True to fail on first sample error (default); False to never fail on sample errors; Value between 0 and 1 to fail if a proportion of total samples fails. Value greater than 1 to fail eval if a count of samples fails.

debug_errors bool | None

Raise task errors (rather than logging them) so they can be debugged (defaults to False).

log_samples bool | None

Log detailed samples and scores (defaults to True)

log_images bool | None

Log base64 encoded version of images, even if specified as a filename or URL (defaults to False)

log_buffer int | None

Number of samples to buffer before writing log file.

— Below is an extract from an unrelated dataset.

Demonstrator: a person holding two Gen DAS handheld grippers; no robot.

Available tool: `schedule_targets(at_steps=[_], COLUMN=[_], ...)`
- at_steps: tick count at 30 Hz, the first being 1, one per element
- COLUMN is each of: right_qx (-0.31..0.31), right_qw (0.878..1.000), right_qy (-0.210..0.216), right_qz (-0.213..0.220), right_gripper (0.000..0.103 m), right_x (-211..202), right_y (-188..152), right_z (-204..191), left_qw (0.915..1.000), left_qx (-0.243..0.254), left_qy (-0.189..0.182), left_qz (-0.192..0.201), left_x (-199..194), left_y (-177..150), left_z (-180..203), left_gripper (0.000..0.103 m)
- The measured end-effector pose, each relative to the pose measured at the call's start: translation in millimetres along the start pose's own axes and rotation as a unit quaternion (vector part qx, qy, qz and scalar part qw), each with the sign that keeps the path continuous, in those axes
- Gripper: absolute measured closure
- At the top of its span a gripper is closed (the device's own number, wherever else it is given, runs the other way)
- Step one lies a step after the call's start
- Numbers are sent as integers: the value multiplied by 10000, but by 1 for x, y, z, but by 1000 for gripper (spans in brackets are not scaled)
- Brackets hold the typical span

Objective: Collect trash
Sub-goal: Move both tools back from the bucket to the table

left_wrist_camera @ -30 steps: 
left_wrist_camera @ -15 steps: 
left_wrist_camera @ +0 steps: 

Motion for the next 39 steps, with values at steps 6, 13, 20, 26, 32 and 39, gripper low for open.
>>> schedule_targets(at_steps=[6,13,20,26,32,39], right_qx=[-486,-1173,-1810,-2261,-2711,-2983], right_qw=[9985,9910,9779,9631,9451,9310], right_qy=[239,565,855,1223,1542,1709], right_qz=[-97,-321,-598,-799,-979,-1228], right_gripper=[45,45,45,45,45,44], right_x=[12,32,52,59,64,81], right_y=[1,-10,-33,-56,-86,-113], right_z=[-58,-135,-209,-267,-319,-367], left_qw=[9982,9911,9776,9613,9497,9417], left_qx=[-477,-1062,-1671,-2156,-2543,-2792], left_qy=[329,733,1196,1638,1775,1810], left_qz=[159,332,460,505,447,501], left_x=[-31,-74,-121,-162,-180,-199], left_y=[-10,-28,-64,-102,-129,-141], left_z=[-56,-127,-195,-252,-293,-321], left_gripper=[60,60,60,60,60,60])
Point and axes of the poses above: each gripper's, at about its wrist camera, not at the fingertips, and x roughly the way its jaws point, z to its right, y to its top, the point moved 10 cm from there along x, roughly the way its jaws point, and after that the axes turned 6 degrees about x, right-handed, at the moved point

If not specified, an appropriate default for the format and filesystem is chosen (10 for most all cases, 100 for JSON logs on remote filesystems).

score bool

Score output (defaults to True)

score_display bool | None

Show scoring metrics in realtime (defaults to True)

max_retries int | None

Maximum number of times to retry request.

timeout int | None

Request timeout (in seconds)

max_connections int | None

Maximum number of concurrent connections to Model API (default is per Model API)

eval_set

Evaluate a set of tasks.

def eval_set(
    tasks: Tasks,
    log_dir: str,
    retry_attempts: int | None = None,
    retry_wait: float | None = None,
    retry_connections: float | None = None,
    retry_cleanup: bool | None = None,
    model: str | Model | list[str] | list[Model] | None = None,
    model_base_url: str | None = None,
    model_args: dict[str, Any] | str = dict(),
    task_args: dict[str, Any] | str = dict(),
    sandbox: SandboxEnvironmentType | None = None,
    sandbox_cleanup: bool | None = None,
    solver: Solver | list[Solver] | SolverSpec | None = None,
    tags: list[str] | None = None,
    trace: bool | None = None,
    display: DisplayType | None = None,
    approval: str | list[ApprovalPolicy] | None = None,
    score: bool = True,
    log_level: str | None = None,
    log_level_transcript: str | None = None,
    log_format: Literal["eval", "json"] | None = None,
    limit: int | tuple[int, int] | None = None,
    sample_id: str | int | list[str | int] | None = None,
    epochs: int | Epochs | None = None,
    fail_on_error: bool | float | None = None,
    debug_errors: bool | None = None,
    message_limit: int | None = None,
    token_limit: int | None = None,
    time_limit: int | None = None,
    max_samples: int | None = None,
    max_tasks: int | None = None,
    max_subprocesses: int | None = None,
    max_sandboxes: int | None = None,
    log_samples: bool | None = None,
    log_images: bool | None = None,
    log_buffer: int | None = None,
    bundle_dir: str | None = None,
    bundle_overwrite: bool = False,
    **kwargs: Unpack[GenerateConfigArgs],
) -> tuple[bool, list[EvalLog]]
tasks Tasks

Task(s) to evaluate. If None, attempt to evaluate a task in the current working directory

log_dir str

Output path for logging results (required to ensure that a unique storage scope is assigned for the set).

retry_attempts int | None

Maximum number of retry attempts before giving up (defaults to 10).

retry_wait float | None

Time to wait between attempts, increased exponentially. (defaults to 30, resulting in waits of 30, 60, 120, 240, etc.). Wait time per-retry will in no case by longer than 1 hour.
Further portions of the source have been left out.